MTN Ghana CEO, Michael Ikpoki says the current state of Ghana’s telecom market poses a risk of unprofitability to any new entrant.
He noted that the market already has more than 80% mobile penetration; multi-simming (people using more than one SIM card) is huge; and average revenue per user (ARPU) keeps dropping so a new entrant is likely to dilute the revenue of the existing operators but also face the risk of unprofitability in the long-run.
Mr. Ikpoki was answering the question as to whether the market was ready for the recently licensed sixth operator, Glo Mobile, in an exclusive interview with Adom News Editor, Nii Narku Dowuona.
He said the question of whether Glo was welcome into the Ghanaian market was no more relevant because it has been licensed, but the risks it poses for the market is a concern to existing operators, and whether it would succeed or not “time will tell.”
“This business is very capital intensive and if a huge financial outlay is put into building capacity and making capital investment and you don’t have enough subscribers on your network to sustain the amount of investment made, what happens in the long-run is that you create a situation of unprofitability; and if a network is not profitable, the issue of expansion would be called into a serious question,” he said.

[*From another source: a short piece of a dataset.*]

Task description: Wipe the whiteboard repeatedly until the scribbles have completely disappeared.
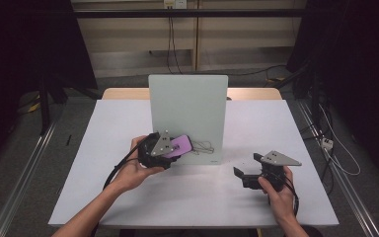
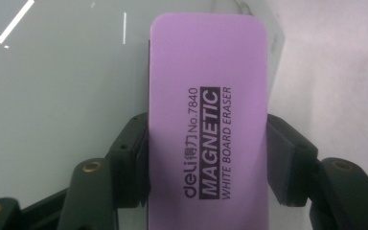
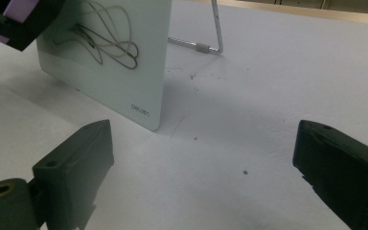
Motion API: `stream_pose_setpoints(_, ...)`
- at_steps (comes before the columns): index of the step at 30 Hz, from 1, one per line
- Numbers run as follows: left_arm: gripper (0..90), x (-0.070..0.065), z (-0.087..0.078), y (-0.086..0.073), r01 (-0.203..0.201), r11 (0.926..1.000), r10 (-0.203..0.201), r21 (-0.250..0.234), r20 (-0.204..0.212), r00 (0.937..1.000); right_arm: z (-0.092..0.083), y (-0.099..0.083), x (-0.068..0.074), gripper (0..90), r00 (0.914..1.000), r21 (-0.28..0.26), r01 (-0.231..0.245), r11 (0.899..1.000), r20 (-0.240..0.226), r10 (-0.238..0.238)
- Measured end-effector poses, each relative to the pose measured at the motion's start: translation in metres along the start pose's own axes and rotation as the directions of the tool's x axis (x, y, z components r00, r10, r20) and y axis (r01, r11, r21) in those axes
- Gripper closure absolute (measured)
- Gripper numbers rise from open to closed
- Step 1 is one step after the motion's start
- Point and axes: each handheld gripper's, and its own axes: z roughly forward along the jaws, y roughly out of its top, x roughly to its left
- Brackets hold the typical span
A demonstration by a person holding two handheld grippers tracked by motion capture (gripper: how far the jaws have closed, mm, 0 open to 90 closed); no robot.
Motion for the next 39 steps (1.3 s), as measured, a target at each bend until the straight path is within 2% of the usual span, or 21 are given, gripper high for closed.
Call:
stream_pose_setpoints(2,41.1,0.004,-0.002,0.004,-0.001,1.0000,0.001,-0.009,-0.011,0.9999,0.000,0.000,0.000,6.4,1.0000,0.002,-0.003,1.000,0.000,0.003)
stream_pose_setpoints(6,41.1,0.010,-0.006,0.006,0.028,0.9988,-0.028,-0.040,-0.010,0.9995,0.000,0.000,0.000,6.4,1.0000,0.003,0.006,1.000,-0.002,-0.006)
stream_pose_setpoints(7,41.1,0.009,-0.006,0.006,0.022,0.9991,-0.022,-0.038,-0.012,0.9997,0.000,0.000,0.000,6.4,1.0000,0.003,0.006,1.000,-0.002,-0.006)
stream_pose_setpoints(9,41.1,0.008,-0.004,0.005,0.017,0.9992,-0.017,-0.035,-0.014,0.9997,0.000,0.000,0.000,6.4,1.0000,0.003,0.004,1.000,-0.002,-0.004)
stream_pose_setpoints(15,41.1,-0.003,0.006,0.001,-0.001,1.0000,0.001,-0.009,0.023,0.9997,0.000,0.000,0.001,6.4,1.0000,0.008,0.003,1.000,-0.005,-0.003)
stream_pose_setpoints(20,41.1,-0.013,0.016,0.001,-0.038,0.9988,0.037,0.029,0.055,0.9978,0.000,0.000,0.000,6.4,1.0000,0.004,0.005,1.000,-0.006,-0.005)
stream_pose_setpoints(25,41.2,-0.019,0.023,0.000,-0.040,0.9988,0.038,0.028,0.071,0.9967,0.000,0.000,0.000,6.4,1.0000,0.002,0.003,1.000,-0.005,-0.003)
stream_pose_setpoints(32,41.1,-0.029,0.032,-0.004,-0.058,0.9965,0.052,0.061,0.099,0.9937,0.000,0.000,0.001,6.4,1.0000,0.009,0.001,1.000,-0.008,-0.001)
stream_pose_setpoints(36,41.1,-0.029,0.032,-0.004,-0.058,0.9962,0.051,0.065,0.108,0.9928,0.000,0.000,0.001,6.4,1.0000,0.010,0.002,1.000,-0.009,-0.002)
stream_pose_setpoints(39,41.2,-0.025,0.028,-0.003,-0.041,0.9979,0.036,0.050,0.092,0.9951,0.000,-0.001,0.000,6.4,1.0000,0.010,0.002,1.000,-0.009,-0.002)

He said he would not want to be too specific as to whether the sixth operator will succeed or not because at the end of the day the market place will decide that, adding “I don’t know what will happen in the next one year, two years or three years but the risk of unprofitability must be noted.”
But he admitted that the coming of a new player is also good because it creates competition – it creates an opportunity for innovation and all the players now work harder and consumers benefit.
“I think we must admit that competition has worked very well in the Ghanaian market – we have been able to attract big players into the market and subscribers have had the best benefit of it – but my point is that depending on the number of players in the market, depending on the capacity of the market, the other side to it is that the networks need to be reasonably profitable,” he said.
Meanwhile Vodafone Boss, Kyle Whitehill is also on record as saying the market is not ready for a sixth operator and that with the sixth operator’s presence there would eventually be consolidations in the long-term, otherwise some players would collapse.